═════ ENTRIES PROVIDED ═════

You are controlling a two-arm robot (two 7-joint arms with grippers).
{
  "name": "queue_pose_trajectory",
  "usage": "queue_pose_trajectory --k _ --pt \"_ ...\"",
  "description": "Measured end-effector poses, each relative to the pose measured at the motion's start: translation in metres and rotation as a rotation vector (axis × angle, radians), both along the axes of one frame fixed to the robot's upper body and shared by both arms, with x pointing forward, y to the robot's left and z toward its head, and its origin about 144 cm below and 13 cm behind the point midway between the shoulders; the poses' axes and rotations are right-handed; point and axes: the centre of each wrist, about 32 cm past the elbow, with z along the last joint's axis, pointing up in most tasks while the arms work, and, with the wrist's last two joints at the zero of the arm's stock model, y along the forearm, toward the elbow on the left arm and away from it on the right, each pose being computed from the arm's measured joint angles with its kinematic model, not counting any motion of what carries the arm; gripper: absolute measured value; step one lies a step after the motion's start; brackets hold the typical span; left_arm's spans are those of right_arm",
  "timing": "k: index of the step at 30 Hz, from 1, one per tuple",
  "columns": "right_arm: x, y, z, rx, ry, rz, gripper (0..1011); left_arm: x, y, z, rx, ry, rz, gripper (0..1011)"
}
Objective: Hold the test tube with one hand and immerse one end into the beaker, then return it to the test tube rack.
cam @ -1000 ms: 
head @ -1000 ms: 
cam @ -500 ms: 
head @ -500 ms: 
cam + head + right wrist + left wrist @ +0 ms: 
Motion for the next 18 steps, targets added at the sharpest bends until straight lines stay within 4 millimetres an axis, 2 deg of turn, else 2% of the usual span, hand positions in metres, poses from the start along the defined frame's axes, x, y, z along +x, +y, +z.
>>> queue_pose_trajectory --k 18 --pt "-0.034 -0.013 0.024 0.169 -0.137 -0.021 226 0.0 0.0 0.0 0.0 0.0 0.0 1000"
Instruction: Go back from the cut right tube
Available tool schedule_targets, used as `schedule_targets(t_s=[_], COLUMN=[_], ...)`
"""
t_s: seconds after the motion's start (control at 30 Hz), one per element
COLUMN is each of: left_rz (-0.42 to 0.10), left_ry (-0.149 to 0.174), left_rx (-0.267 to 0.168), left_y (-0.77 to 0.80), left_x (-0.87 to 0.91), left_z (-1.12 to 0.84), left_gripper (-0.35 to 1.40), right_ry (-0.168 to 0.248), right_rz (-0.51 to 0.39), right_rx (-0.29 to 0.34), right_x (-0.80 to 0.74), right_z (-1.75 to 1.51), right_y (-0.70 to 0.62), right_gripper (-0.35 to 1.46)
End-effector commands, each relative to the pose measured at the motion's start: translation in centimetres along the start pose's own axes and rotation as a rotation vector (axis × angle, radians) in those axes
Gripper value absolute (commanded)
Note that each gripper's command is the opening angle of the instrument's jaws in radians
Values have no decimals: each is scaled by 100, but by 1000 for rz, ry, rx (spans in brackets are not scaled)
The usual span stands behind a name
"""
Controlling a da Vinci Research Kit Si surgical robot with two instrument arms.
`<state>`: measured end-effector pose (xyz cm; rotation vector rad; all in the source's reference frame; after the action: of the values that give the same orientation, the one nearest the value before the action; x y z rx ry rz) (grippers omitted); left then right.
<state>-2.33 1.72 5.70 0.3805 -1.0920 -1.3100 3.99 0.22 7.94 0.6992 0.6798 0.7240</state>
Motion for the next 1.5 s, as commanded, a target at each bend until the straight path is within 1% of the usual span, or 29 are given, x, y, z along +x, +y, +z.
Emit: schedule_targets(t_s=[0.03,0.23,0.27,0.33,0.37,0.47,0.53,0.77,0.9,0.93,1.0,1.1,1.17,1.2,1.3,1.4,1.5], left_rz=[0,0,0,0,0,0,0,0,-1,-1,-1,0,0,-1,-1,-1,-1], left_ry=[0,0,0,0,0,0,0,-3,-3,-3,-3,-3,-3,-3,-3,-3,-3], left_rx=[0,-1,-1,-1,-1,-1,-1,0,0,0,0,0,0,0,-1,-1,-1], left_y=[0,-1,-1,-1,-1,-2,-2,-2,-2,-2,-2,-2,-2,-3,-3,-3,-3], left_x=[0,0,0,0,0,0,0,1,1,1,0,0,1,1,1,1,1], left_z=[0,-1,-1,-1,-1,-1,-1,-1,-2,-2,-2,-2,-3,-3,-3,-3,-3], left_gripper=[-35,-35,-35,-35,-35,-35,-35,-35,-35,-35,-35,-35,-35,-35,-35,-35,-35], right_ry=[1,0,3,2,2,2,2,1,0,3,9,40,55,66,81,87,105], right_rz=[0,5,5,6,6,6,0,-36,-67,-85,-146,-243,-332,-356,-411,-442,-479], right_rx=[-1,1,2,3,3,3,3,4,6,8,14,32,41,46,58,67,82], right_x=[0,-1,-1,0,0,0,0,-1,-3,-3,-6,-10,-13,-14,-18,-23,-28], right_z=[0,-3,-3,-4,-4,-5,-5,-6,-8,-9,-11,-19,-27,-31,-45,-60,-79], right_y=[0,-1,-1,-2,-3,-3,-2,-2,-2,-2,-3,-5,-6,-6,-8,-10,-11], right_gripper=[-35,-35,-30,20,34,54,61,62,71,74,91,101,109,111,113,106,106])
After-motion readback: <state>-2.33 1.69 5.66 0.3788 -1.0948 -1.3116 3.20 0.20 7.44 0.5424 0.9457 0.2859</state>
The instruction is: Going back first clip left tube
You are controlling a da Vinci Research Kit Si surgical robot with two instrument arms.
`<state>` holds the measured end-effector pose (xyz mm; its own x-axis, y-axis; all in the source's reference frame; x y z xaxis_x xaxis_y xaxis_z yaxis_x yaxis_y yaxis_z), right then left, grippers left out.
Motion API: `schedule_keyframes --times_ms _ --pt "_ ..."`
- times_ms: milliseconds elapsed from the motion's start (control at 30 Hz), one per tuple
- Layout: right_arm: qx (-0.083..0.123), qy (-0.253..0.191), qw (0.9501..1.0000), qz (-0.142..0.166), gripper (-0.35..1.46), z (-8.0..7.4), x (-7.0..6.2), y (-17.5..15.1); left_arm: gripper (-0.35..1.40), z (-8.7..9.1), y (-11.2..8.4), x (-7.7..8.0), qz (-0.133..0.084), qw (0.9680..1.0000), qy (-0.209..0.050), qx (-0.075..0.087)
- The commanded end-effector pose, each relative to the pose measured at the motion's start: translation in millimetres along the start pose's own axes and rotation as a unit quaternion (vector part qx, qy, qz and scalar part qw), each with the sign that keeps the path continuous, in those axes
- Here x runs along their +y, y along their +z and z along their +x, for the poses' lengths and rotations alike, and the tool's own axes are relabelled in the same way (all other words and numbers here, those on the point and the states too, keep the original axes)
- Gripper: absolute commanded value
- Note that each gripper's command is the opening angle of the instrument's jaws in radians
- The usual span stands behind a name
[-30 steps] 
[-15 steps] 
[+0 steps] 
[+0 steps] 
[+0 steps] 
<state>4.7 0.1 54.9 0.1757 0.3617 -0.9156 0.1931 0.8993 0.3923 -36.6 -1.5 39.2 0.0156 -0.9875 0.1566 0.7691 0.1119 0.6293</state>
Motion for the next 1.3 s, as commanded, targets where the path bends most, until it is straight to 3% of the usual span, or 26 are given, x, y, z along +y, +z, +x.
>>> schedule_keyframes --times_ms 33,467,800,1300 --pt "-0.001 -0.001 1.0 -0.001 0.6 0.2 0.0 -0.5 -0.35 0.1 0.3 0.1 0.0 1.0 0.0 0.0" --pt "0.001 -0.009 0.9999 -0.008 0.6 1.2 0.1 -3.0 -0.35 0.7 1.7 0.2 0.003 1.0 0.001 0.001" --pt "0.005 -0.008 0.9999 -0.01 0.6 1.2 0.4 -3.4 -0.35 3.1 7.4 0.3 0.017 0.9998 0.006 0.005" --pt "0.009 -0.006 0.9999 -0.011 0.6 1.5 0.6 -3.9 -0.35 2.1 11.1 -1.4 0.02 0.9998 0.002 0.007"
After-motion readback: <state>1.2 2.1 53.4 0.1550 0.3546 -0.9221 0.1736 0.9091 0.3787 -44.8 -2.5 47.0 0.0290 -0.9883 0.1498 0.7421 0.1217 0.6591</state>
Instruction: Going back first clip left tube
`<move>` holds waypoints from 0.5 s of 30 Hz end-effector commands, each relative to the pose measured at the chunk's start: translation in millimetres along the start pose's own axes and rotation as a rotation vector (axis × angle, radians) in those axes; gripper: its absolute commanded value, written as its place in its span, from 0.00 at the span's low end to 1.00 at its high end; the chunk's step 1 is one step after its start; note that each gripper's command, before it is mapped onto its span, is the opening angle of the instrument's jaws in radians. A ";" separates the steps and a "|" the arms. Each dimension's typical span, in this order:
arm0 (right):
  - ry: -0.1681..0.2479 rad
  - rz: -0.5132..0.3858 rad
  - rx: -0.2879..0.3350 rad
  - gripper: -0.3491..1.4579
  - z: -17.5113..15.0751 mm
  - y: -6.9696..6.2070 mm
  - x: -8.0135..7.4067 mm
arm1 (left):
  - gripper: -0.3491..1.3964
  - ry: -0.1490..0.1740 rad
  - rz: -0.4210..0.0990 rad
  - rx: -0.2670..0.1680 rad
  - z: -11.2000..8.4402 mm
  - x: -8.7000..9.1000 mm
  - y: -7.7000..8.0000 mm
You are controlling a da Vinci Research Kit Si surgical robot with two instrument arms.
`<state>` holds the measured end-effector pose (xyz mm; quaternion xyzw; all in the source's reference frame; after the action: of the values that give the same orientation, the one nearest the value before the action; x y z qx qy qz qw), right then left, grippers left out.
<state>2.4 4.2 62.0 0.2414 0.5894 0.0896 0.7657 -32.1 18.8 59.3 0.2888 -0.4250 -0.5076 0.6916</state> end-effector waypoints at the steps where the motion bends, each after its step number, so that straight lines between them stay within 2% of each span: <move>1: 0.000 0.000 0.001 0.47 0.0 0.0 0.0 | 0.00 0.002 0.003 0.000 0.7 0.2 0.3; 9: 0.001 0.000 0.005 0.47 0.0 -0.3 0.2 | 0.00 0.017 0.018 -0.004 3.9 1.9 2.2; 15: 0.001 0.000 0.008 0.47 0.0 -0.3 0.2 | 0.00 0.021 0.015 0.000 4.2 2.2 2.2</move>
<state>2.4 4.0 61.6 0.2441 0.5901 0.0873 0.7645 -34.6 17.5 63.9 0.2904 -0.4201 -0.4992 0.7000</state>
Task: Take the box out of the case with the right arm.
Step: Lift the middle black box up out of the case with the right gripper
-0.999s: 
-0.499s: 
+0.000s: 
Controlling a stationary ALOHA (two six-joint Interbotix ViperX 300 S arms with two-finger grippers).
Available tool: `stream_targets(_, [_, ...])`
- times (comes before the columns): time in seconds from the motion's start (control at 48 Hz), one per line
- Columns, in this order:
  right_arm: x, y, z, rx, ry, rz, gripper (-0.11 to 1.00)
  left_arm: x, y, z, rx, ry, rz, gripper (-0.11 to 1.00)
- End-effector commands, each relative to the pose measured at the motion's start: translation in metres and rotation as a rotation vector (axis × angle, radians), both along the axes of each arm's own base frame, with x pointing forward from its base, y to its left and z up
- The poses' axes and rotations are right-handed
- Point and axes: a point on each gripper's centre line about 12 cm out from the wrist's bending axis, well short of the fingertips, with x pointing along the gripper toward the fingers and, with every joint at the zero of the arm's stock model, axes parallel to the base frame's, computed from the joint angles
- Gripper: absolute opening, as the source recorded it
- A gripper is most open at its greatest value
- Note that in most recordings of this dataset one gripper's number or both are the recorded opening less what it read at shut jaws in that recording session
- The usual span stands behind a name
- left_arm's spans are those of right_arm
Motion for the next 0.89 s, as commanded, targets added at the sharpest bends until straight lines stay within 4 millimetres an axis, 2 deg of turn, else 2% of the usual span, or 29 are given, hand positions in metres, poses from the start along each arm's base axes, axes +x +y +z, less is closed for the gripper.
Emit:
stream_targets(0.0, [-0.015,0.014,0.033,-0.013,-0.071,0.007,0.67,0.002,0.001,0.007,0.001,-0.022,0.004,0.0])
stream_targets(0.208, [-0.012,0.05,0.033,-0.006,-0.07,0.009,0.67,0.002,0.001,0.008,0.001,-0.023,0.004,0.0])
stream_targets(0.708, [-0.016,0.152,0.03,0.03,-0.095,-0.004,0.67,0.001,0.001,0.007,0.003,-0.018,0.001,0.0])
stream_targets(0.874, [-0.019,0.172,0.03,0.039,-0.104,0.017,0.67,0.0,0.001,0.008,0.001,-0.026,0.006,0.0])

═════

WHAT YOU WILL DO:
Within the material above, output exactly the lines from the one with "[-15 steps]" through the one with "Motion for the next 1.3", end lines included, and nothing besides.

ANSWER TO THE PROBLEM:
[-15 steps] 
[+0 steps] 
[+0 steps] 
[+0 steps] 
<state>4.7 0.1 54.9 0.1757 0.3617 -0.9156 0.1931 0.8993 0.3923 -36.6 -1.5 39.2 0.0156 -0.9875 0.1566 0.7691 0.1119 0.6293</state>
Motion for the next 1.3 s, as commanded, targets where the path bends most, until it is straight to 3% of the usual span, or 26 are given, x, y, z along +y, +z, +x.

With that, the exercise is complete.